スパコン「京」は、処理速度が100倍以上になる見通しのポスト「京」に置き換わる予定だ=神戸市中央区
スパコン「京」は、処理速度が100倍以上になる見通しのポスト「京」に置き換わる予定だ=神戸市中央区【拡大】

 アームの命令仕様に基づく半導体のシェアはスマートフォンで95%、ストレージ(外部記憶装置)で90%に達している。21日には富士通と協力して開発した高性能コンピューター用命令仕様を発表する予定で、スパコン分野に本格進出する。

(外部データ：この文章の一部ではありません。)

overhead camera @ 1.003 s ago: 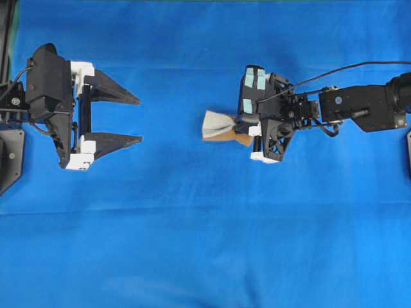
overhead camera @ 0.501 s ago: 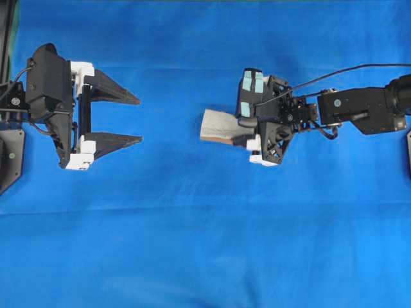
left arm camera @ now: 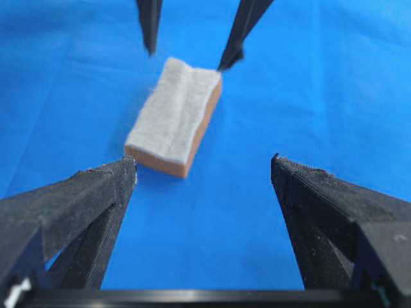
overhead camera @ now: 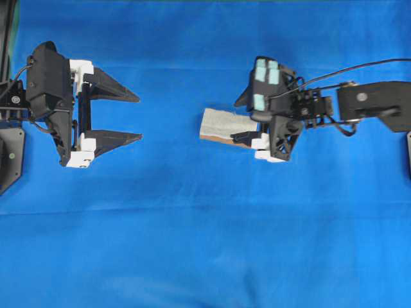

 スパコンの演算性能は、6月に発表された計算速度ランキングで、中国の新機種「神威太湖之光」が毎秒9.3京(京は兆の1万倍)回で、日本の「京」より約10倍速かった。2位も中国の「天河2号」で、3、4位が米国。11年に首位だった「京」は5位に順位を下げた。

 次期スパコン開発をめぐっては、EU(欧州連合)や中国も20年までにエクサ級の性能を目指して政府プロジェクトを推進。米国もオバマ大統領命令で20年代初めにエクサ級機種の開発を目指している。